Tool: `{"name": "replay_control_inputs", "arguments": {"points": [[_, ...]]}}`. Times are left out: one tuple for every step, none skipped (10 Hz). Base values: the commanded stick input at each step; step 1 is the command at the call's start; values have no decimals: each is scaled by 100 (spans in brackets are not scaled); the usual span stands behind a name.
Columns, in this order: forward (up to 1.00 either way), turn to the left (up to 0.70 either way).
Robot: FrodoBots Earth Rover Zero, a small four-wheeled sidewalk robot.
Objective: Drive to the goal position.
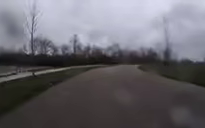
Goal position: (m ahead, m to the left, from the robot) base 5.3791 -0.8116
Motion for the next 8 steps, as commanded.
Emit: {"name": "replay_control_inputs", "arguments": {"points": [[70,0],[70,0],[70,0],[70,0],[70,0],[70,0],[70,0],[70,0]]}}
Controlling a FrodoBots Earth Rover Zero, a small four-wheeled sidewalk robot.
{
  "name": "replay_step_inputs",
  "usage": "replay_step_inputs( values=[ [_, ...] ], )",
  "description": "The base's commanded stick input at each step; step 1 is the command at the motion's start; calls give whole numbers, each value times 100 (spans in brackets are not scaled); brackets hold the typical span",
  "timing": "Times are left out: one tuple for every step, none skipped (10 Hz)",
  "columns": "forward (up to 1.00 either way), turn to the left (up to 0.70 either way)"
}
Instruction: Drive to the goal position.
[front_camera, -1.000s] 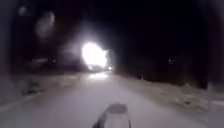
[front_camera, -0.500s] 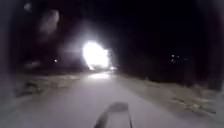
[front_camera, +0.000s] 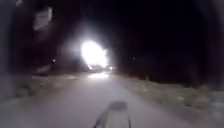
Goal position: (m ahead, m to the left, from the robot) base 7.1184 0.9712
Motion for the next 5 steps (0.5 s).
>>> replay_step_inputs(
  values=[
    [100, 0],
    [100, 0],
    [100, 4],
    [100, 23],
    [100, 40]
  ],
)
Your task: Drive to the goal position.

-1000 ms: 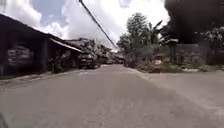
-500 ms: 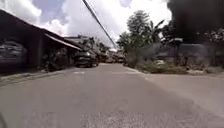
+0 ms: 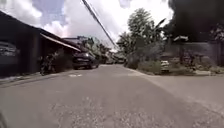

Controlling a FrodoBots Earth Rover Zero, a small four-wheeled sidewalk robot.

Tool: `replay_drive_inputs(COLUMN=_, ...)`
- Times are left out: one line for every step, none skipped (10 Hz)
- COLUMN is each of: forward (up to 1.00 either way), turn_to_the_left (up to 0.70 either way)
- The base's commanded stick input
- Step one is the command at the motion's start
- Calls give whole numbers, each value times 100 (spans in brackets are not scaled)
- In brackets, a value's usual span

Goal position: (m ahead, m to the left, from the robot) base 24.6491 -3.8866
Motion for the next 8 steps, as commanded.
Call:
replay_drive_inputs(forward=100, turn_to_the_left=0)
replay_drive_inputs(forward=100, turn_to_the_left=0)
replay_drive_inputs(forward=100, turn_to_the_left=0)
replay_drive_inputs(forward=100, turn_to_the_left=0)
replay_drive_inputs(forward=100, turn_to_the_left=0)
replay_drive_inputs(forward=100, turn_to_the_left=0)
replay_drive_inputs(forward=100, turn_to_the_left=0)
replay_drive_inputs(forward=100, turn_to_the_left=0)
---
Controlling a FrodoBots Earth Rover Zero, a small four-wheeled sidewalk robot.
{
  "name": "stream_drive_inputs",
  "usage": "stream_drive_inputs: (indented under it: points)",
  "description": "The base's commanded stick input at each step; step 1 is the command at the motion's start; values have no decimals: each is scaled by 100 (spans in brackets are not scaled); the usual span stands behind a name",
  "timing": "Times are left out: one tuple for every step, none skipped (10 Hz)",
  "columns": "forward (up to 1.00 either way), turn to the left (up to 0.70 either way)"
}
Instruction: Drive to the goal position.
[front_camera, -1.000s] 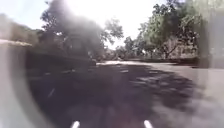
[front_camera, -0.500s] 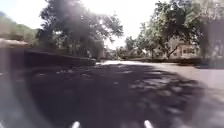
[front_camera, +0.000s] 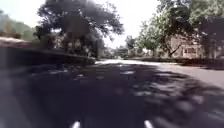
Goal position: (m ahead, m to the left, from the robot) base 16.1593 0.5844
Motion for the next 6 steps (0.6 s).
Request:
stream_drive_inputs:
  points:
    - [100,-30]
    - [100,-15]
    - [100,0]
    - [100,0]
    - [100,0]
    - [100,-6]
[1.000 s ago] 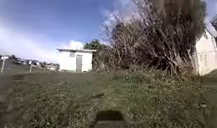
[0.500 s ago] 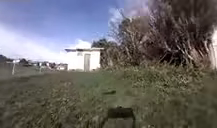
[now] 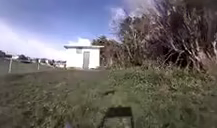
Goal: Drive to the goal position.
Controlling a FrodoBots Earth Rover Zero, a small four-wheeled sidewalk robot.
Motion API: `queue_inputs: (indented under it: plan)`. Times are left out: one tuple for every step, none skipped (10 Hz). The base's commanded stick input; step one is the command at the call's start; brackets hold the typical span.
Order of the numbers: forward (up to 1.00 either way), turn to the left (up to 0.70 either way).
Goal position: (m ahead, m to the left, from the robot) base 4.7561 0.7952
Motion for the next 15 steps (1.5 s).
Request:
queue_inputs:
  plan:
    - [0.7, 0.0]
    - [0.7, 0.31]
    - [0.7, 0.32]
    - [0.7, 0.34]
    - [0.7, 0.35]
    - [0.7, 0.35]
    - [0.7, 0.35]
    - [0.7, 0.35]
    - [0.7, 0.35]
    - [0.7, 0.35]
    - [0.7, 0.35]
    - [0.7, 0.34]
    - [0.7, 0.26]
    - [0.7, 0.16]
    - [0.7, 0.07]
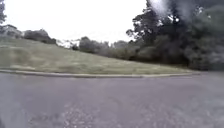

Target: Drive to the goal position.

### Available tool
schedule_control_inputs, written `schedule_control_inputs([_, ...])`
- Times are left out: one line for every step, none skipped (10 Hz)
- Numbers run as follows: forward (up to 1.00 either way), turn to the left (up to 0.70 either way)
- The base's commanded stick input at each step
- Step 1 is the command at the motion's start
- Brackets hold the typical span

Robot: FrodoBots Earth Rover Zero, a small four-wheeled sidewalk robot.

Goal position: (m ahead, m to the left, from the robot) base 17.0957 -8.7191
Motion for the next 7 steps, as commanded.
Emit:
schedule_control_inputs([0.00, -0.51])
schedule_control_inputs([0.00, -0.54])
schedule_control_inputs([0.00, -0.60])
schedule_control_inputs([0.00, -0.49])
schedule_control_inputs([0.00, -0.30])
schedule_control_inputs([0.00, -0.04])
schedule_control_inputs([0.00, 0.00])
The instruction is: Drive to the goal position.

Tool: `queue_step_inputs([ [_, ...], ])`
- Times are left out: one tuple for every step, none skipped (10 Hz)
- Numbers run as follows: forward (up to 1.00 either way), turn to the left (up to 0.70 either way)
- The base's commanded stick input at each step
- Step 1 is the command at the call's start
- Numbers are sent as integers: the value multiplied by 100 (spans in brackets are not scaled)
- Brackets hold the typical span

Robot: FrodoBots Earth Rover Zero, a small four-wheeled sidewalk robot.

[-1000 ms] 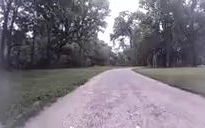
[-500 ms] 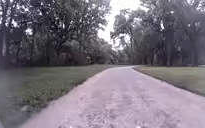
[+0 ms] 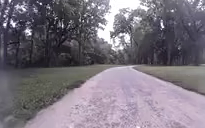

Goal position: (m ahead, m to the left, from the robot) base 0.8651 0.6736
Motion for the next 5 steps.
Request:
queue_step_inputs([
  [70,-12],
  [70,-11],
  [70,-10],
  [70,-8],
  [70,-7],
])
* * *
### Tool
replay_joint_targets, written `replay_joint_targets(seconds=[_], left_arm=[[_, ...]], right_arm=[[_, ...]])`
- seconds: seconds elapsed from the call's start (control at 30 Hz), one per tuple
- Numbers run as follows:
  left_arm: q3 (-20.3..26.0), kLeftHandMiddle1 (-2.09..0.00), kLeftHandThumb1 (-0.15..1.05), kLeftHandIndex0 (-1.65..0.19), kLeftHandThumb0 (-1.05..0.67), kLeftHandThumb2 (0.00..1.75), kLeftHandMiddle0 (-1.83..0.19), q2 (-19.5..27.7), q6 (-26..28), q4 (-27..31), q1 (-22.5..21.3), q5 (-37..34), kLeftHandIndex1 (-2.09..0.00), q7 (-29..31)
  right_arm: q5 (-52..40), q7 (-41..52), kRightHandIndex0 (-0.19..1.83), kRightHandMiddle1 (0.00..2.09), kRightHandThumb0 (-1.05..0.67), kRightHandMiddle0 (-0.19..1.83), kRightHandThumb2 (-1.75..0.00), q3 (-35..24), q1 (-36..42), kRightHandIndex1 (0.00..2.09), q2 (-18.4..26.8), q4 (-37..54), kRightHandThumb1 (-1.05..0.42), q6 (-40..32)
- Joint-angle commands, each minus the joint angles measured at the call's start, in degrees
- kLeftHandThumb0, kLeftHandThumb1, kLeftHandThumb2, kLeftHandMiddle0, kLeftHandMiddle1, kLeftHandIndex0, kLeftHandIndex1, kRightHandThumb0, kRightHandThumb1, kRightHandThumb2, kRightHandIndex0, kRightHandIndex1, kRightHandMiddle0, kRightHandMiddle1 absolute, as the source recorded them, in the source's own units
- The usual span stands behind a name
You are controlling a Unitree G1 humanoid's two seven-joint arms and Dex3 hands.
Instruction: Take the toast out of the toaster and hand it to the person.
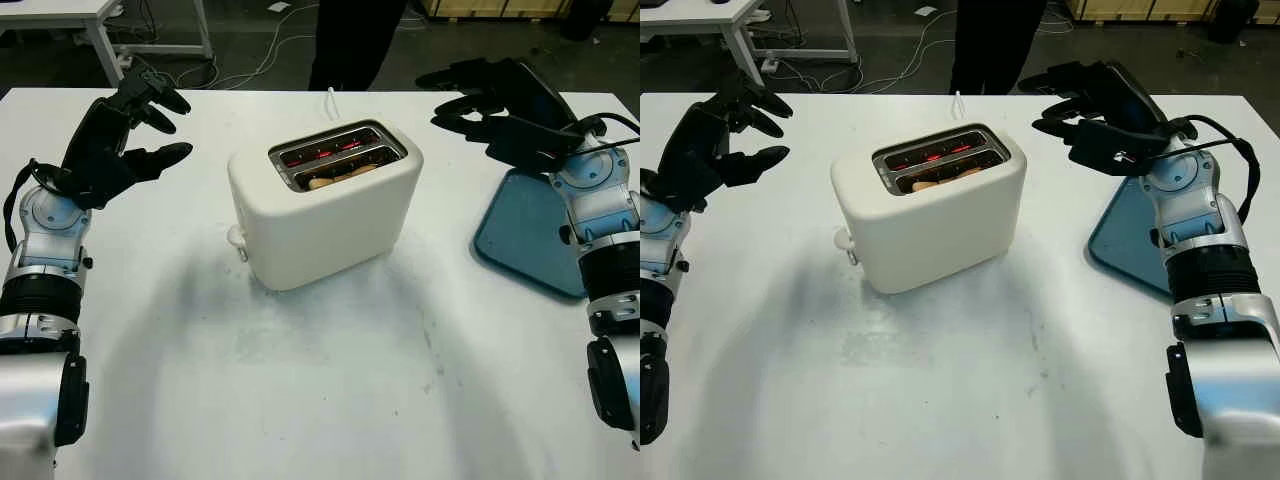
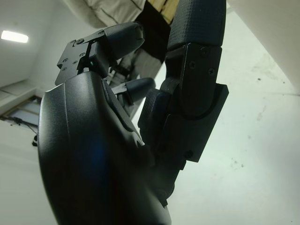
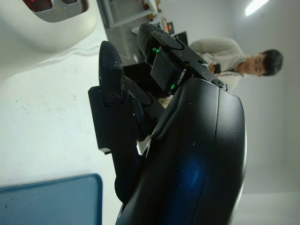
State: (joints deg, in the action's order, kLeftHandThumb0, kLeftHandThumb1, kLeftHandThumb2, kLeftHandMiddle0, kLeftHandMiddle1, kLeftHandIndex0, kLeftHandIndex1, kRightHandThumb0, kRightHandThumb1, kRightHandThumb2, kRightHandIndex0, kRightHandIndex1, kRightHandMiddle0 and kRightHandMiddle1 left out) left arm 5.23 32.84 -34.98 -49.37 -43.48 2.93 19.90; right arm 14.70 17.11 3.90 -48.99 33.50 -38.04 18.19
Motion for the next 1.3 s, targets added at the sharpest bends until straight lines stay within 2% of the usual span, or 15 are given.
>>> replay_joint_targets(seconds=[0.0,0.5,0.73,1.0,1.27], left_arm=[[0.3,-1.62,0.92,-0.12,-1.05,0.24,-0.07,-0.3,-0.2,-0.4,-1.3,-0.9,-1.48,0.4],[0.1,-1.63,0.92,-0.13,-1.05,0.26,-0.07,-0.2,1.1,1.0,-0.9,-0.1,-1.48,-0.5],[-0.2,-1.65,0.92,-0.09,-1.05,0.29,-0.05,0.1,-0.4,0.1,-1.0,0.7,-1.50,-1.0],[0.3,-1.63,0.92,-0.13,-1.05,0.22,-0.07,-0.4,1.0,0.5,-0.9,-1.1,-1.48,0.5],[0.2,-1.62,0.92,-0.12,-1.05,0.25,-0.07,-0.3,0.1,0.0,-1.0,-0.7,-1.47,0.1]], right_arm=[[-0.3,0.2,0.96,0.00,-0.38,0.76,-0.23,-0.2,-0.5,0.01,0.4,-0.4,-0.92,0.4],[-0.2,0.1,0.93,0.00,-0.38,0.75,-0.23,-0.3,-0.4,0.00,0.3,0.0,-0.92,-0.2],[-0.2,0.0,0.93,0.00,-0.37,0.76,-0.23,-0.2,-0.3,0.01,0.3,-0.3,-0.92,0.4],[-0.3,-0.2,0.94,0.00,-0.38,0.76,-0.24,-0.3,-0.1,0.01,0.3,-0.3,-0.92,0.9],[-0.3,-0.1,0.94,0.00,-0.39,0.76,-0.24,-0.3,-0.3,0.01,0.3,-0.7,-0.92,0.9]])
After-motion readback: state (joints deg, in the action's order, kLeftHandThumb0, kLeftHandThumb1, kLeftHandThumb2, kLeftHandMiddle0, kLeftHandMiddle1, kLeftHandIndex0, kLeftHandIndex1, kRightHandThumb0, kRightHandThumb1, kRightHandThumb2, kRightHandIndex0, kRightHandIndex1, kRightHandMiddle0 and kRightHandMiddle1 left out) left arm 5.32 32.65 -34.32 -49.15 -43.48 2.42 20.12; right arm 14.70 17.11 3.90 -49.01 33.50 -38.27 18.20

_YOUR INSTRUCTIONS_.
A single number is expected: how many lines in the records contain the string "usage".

_ANSWER TO THIS TASK_.
2